<< Poésie d'un jour
" Je n’ai pas d’idée de l’amour."
Aquatinte de → G.AdC
Je cherche quelque chose : une guérison par la voix.
Être immobile, fermer les yeux, écouter.
Je cherche : un lieu où l’on respire.
Un lieu où se tenir, vaste et serein, où la blessure guérisse par
l’action de la voix par la seule
action de l’écoute, et de la voix.
Est-ce comme une prière ?
Ce n’est pas une prière.
Est-ce comme une action ?
Avons-nous des questions ?
Des questions simples, des questions que nous n’aurions aucune
peine à formuler, et qui éclairent, avons-nous de telles questions ?
Sommes-nous désarmés ?
Quand laisserons-nous les armes ?
Serons-nous vulnérables ?
Nous n’aurons plus rien à défendre, aucune position, posture,
aucun territoire aucune loi, aucune parole placée au-dessus
d’autres, aucun nom ?
Nous serons exposés, au vent, à la blessure, à la morsure du soleil,
du sel, de l’amour véritable, de la beauté, à la morsure du
monde, nus,
Nous serons-nus ?
Quelle main nous protègera ?
Quelle main nous portera ?
Quelle main nous soignera ?
Qui prendra soin de nous ?
Aucune, personne ?
Nous serons désarmés, nous n’aurons plus rien à défendre, nous
serons nus, exposés à la morsure, à la blessure, et seuls,
Nous serons seuls ?
Il n’y aura plus que les questions ?
Seulement les questions les plus simples ?
Plus de nom, plus de loi, plus d’armes ni d’armure, nous seulement
nous dans l’âpreté du jour et de la nuit ?
Nous seulement nous ?
Quelles seront les questions qui importent ?

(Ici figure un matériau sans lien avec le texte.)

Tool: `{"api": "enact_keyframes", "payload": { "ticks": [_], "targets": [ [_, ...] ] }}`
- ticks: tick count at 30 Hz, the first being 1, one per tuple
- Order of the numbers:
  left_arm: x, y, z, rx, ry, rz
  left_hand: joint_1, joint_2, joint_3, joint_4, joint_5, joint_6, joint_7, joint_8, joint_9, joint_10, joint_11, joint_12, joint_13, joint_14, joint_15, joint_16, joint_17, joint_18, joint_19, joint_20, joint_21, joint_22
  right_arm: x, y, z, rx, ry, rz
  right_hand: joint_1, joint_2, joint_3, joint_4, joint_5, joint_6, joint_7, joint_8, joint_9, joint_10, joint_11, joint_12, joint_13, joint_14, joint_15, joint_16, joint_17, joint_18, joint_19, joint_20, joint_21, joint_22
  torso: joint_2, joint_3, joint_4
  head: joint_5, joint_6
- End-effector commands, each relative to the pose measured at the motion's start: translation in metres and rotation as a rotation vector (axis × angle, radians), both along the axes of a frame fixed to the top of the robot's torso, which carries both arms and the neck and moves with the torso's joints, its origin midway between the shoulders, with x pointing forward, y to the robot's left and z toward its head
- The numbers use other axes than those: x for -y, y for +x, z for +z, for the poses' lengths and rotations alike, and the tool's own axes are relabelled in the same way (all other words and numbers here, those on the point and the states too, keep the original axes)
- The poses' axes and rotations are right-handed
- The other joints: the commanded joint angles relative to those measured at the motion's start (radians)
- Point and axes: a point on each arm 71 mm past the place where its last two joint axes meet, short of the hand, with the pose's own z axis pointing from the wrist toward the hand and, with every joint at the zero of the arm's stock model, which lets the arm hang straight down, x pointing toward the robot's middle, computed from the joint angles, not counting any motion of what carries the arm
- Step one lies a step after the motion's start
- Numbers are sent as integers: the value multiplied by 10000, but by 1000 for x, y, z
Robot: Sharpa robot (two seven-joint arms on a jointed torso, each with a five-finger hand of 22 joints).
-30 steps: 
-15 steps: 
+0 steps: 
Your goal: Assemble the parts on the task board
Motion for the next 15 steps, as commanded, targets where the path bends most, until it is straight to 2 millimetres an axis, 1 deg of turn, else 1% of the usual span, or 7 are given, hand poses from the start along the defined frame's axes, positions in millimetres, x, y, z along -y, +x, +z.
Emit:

Je ne sais rien du temps qui sera, rien des questions, ni de ce qui
importe.
Seulement : déposer les armes, s’exposer à la blessure, celle du
soleil, du temps et de la mort, épouser. Déjouer toute prise. Défaire.
Formuler des questions qui éclairent.
Traduisibles sans reste.
Des questions simples et qui suffisent.
Avons-nous besoin d’autre chose ?
S’il n’y a plus de plaies, nous en inventerons de nouvelles ? Ce ne
sera pas comme une prière.
Nous n’avons besoin de personne qui nous protège.
Nous n’avons besoin d’aucun nom.
Nous nous passerons de presque tout.
Peut-être finirons-nous par oublier où commencent nos corps, où
ils finissent, une fois défaite la fiction de nos noms ?
Alors, si tu te blesses, si tu perds connaissance, je lècherai ton
sang comme le mien, et lorsque tu rouvriras les yeux, je reviendrai
à moi.
Est-ce ton idée de l’amour, ne plus savoir où commence ton corps,
où il finit ?
Je n’ai pas d’idée de l’amour.
M’expliqueras-tu pourquoi je suffoque, quand d’autres se noient ?
M’expliqueras-tu pourquoi je ne suffoque pas, quand d’autres se
noient ? Auras-tu une explication pour ce qui me tord, me tiraille,
m’attire d’un côté, puis de l’autre, et pour ce trouble dans ma voix,
cette dissonance ?
Je ne sais pas comment tu vis.
Une parole qui soigne, est-ce que cela existe ?
Sommes-nous si blessés qu’aucune bonne parole ne puisse rien
pour nous ?
Nous ne savons pas comment nous vivons.
Lucie Taïeb, « Est-ce comme une prière » in L’art de panser les plaies, Faï fioc 2022, pp.21, 22, 23.